Weight-loss surgery – including gastric bands – helps to ‘re-wire’ the brain, leaving people less interested in food, a study has found.

Scientists in the U.S. examined MRI scans of patients who chose various different methods to shed the pounds.

They discovered the brain reacts differently to images of food once the weight has been lost, depending on the method used.

The study, carried out at the University of Missouri-Kansas City, compared those who lost weight after bariatric surgery, and those who opted for more conventional dieting methods.

A new study carried out by scientists in the U.S. has found that weight loss surgery, like gastric band operations, help to ‘re-wire’ the brain, leaving people less interested food

Following their weight loss, when confronted with images of pizza and other appetising food, scientists noticed the brains of the dieters were more active in the medical prefrontal cortex – the part of the brain known to regulate emotion and evaluate how we feel.

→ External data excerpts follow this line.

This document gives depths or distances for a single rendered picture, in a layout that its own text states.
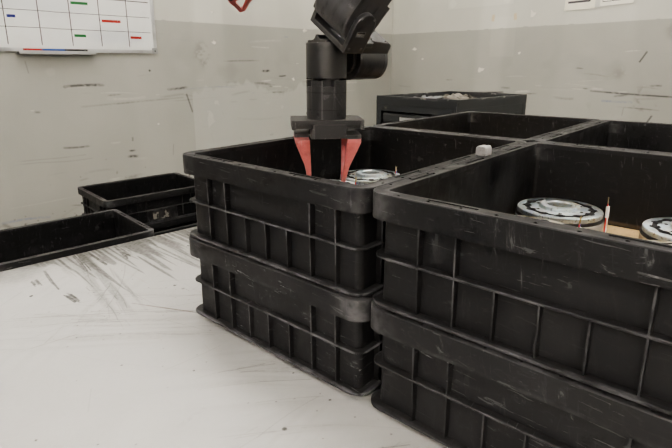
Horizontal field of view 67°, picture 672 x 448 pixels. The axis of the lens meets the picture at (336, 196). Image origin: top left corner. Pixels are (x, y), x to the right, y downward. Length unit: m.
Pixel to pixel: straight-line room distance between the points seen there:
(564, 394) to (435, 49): 4.44
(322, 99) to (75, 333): 0.45
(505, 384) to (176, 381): 0.35
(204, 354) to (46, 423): 0.17
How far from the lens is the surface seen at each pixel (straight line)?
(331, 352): 0.56
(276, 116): 4.15
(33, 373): 0.70
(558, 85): 4.20
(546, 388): 0.43
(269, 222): 0.56
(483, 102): 2.34
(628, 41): 4.05
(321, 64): 0.70
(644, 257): 0.37
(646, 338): 0.40
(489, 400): 0.47
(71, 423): 0.60
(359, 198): 0.46
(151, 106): 3.62
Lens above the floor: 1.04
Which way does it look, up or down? 15 degrees down
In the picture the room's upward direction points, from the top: straight up
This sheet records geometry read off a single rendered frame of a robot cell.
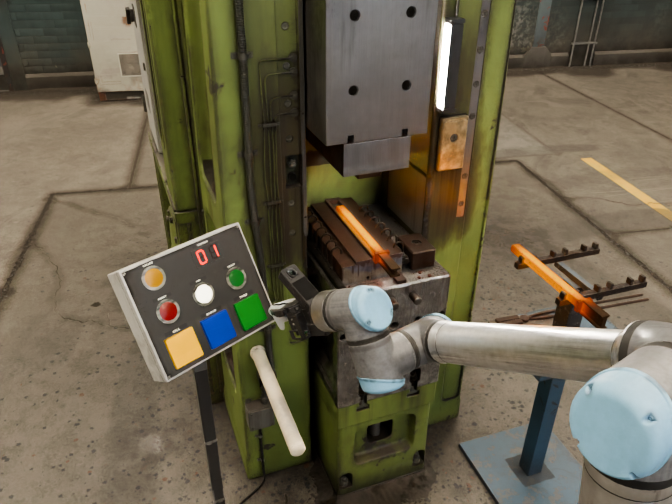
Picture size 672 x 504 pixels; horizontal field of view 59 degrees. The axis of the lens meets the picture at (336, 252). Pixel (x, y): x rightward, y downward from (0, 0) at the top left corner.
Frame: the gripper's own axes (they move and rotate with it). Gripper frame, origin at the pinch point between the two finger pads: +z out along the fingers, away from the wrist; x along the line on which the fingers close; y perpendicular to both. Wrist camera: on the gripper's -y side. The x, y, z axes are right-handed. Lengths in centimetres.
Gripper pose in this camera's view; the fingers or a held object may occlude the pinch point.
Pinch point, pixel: (272, 306)
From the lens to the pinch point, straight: 146.6
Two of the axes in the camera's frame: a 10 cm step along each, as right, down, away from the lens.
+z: -6.2, 1.2, 7.7
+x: 7.0, -3.6, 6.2
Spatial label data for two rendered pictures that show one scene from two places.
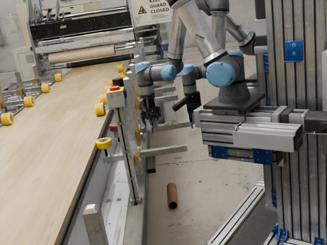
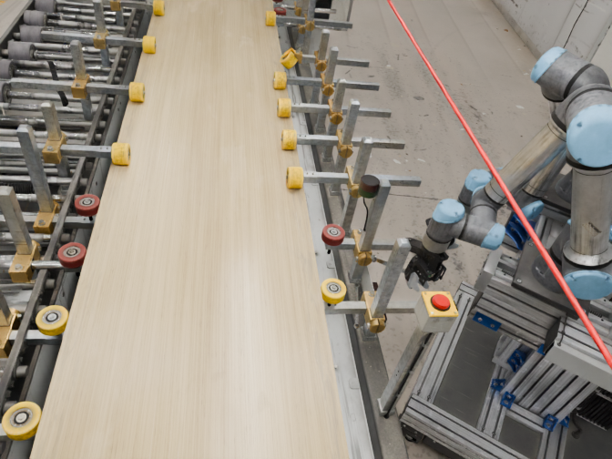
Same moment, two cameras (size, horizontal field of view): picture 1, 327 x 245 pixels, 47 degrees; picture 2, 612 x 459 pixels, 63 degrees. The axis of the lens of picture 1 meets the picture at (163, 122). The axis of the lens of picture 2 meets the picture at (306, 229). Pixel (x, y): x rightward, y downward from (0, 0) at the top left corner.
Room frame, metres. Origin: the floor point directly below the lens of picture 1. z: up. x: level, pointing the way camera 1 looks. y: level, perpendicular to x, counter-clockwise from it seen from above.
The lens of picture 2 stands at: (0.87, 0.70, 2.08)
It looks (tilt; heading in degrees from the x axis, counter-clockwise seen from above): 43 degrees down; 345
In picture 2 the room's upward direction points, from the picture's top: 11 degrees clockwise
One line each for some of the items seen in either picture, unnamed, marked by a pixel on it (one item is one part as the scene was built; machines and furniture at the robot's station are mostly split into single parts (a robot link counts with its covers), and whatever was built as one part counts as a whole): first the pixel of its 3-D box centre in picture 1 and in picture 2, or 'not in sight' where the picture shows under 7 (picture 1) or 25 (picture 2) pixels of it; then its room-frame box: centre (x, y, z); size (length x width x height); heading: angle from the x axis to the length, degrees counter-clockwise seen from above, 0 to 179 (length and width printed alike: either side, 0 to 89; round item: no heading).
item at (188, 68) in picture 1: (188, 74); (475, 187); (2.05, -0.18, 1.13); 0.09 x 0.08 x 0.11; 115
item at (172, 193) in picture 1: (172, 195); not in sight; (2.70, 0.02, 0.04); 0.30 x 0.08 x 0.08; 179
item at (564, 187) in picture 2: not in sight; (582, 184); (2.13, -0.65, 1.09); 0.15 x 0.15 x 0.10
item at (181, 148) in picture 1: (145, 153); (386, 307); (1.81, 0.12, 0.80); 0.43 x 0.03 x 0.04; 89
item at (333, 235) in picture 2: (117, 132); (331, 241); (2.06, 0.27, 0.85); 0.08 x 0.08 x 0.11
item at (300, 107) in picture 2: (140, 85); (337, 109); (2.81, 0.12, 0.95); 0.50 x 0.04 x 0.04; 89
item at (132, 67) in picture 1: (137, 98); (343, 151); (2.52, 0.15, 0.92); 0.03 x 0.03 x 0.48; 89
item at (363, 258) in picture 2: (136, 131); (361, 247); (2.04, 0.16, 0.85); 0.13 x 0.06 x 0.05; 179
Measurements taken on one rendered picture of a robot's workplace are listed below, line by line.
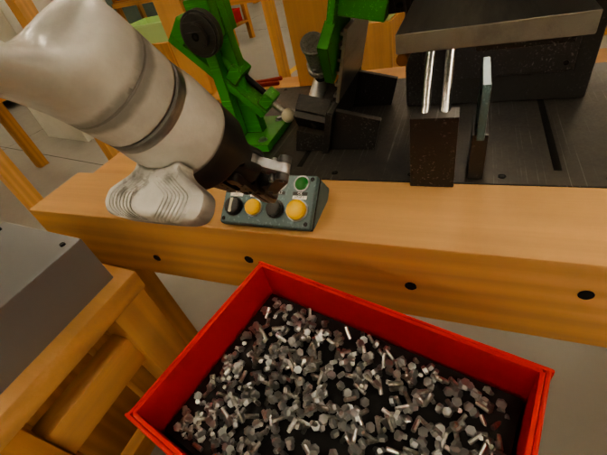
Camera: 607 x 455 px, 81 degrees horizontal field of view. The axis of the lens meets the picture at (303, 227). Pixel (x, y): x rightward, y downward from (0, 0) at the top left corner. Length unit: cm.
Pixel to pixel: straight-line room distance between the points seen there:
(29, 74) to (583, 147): 64
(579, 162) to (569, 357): 96
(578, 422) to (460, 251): 100
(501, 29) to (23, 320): 65
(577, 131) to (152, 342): 80
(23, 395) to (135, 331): 18
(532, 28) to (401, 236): 25
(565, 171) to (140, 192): 53
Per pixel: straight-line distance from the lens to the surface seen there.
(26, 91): 22
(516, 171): 60
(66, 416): 71
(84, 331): 64
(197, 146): 27
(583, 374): 148
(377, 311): 38
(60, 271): 63
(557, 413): 140
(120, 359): 73
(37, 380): 63
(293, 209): 49
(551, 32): 40
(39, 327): 63
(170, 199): 26
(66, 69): 22
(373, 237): 48
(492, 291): 51
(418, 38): 39
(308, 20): 101
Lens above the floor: 123
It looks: 40 degrees down
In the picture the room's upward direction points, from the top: 15 degrees counter-clockwise

The new study suggests that food means more to those who lose weight by changing their behaviour – i.e. reducing the number of calories they take in every day, and by increasing the exercise levels.

On the other hand, people who undergo laparoscopic banding surgery appear to be more ‘disconnected’ from hunger pangs.

‘They’re not as interested in eating,’ said lead author Amanda Bruce, psychologist at the University of Missouri-Kansas City and the University of Kansas School of Medicine.

‘They’re not as motivated by food.’

The study, which was published in the journal Obesity, is the first to assess changes in the brain associated with different methods of weight loss.

Sixteen people who lost weight via dieting and 15 who had undergone bariatric surgery took part in the new research.

They were of similar age, education level, and importantly had similar BMI’s – body mass indices.

‘A huge strength of this paper is that the people in the two different groups were a match on the weight that they had lost,’ Ms Bruce said, reported futurity.org.

The results showed the bariatric participants lost about 9.3 per cent of their body weight, while their dieting peers shed 10.8 per cent.

The study compared brain scans of 16 people who underwent bariatric surgery with those of 15 people who lost weight through dieting and more conventional methods. Two scans were taken, before and after weight loss, and each time a person was shown pictures of appeal foods including pizza

Each participant was then given an MRI scan and scientists studied their brain activation levels as they looked at pictures of food.

They were tested before and after losing weight.

Dr Bruce said she expected to see differences between the groups’ brain activity, but the differences recorded were not those she had anticipated.

‘The brain area that showed greater change in activation for the diet participants is an area that is associated with attentional processing, salience, how much you value something,’ she said.

‘When people are working hard to lose weight, they’re still really focused in on food stimuli.

‘They’re thinking about food a lot. That’s one of the challenges. They’re often thinking about the foods they maybe shouldn’t eat. They’re still very motivated by these food stimuli. They’re focused on them.’

Meanwhile the bariatric surgery participants were not as bothered by food.

Their second set of scans, carried out after they lost weight, showed decreased activity in the medial prefrontal cortex.

The study notes that evidence ‘supports the notion that surgical weight loss patients undergo a ‘forced’ dietary restriction in avoiding discomfort that renders food cues to be less rewarding and less salient’.